What is needed:
Please restate, word for word, the lines below that begin at the one with "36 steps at" and end at the one with "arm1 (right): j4". Leave out all other lines.

━━━

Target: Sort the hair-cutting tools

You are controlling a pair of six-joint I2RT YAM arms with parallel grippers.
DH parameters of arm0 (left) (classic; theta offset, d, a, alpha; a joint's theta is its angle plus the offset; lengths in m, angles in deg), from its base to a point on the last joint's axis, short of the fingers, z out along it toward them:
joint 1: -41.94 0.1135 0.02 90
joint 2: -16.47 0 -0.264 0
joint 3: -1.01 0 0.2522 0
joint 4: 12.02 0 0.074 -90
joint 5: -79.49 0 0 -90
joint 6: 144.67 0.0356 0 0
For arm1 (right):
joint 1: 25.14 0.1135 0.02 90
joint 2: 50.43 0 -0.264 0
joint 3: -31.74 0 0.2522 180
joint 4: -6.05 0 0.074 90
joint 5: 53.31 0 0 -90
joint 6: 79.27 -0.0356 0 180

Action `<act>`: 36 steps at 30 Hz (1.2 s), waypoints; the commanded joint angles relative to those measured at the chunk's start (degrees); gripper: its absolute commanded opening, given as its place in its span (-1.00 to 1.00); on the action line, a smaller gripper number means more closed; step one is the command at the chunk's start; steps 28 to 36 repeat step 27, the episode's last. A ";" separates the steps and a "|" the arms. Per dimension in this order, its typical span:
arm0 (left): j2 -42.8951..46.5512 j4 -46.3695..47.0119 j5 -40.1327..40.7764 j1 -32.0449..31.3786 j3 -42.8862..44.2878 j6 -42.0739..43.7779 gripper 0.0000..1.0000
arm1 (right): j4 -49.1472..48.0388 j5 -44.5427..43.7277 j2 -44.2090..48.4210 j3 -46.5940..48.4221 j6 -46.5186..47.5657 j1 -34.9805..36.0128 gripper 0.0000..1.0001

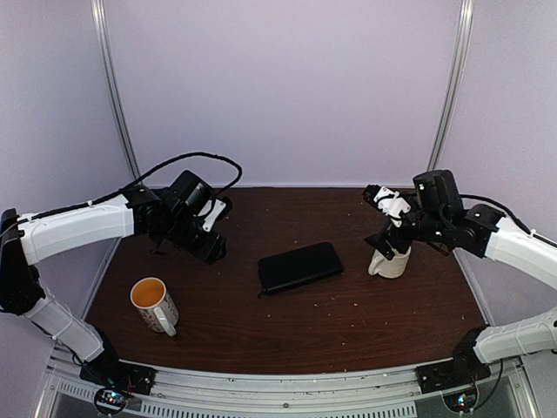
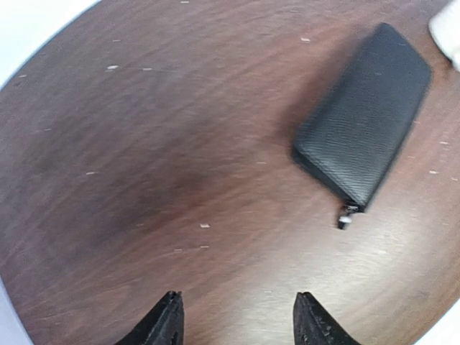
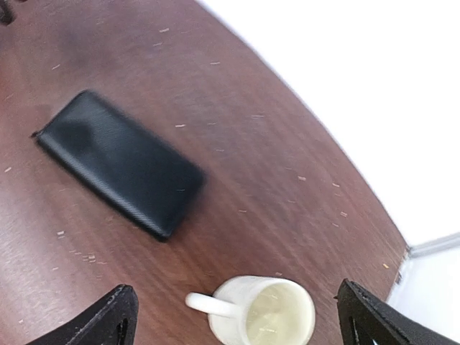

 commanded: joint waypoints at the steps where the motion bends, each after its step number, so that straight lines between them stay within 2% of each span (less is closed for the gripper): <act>1: 0.89 -0.39 5.67 1.45 1.46 2.47 0.13 | -7.75 2.01 3.98 -3.20 -7.17 -7.59 1.00; 4: 0.81 0.66 7.89 2.16 1.54 3.60 0.21 | -11.34 11.18 7.12 -5.26 -10.74 -13.62 1.00; 8: 1.20 1.54 10.23 3.91 2.44 4.32 0.29 | -11.15 11.24 9.67 -5.97 -10.04 -15.60 1.00; 11: 3.31 1.89 13.47 5.68 3.87 4.96 0.40 | -13.18 6.88 10.66 -4.95 -16.08 -15.91 1.00; 12: 4.64 2.36 14.48 6.32 4.26 5.17 0.46 | -14.38 4.27 11.07 -4.51 -18.26 -15.92 1.00; 13: 6.04 3.16 15.46 6.94 4.41 5.39 0.61 | -15.44 1.31 11.41 -3.82 -20.39 -15.88 1.00; 14: 7.88 4.40 17.12 7.31 4.14 5.59 0.89 | -15.65 -1.19 11.63 -2.63 -21.46 -15.89 1.00; 15: 9.68 5.78 19.29 7.45 3.64 5.68 0.95 | -15.26 -3.12 11.74 -1.22 -21.98 -15.93 1.00; 20: 16.85 8.75 32.26 9.56 2.47 2.81 0.96 | -12.37 -6.57 12.96 4.37 -20.95 -15.98 1.00; 23: 18.24 9.03 32.16 12.33 1.90 2.80 0.96 | -10.62 -7.29 13.78 5.46 -21.03 -15.93 1.00; 27: 22.53 18.59 30.94 14.14 -6.09 4.52 0.96 | -10.68 -6.52 14.28 4.55 -20.97 -16.61 1.00; 36: 22.53 18.59 30.94 14.14 -6.09 4.52 0.96 | -10.68 -6.52 14.28 4.55 -20.97 -16.61 1.00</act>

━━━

Response to this task:
Action `<act>`: 36 steps at 30 Hz (1.2 s), waypoints; the commanded joint angles relative to those measured at the chunk's start (degrees); gripper: its absolute commanded opening, given as its place in its span (-1.00 to 1.00); on the action line, a smaller gripper number means more closed; step one is the command at the chunk's start; steps 28 to 36 repeat step 27, the episode's last. A ";" separates the steps and a "|" the arms. Per dimension in this order, its typical span:
arm0 (left): j2 -42.8951..46.5512 j4 -46.3695..47.0119 j5 -40.1327..40.7764 j1 -32.0449..31.3786 j3 -42.8862..44.2878 j6 -42.0739..43.7779 gripper 0.0000..1.0000
arm1 (right): j4 -49.1472..48.0388 j5 -44.5427..43.7277 j2 -44.2090..48.4210 j3 -46.5940..48.4221 j6 -46.5186..47.5657 j1 -34.9805..36.0128 gripper 0.0000..1.0001

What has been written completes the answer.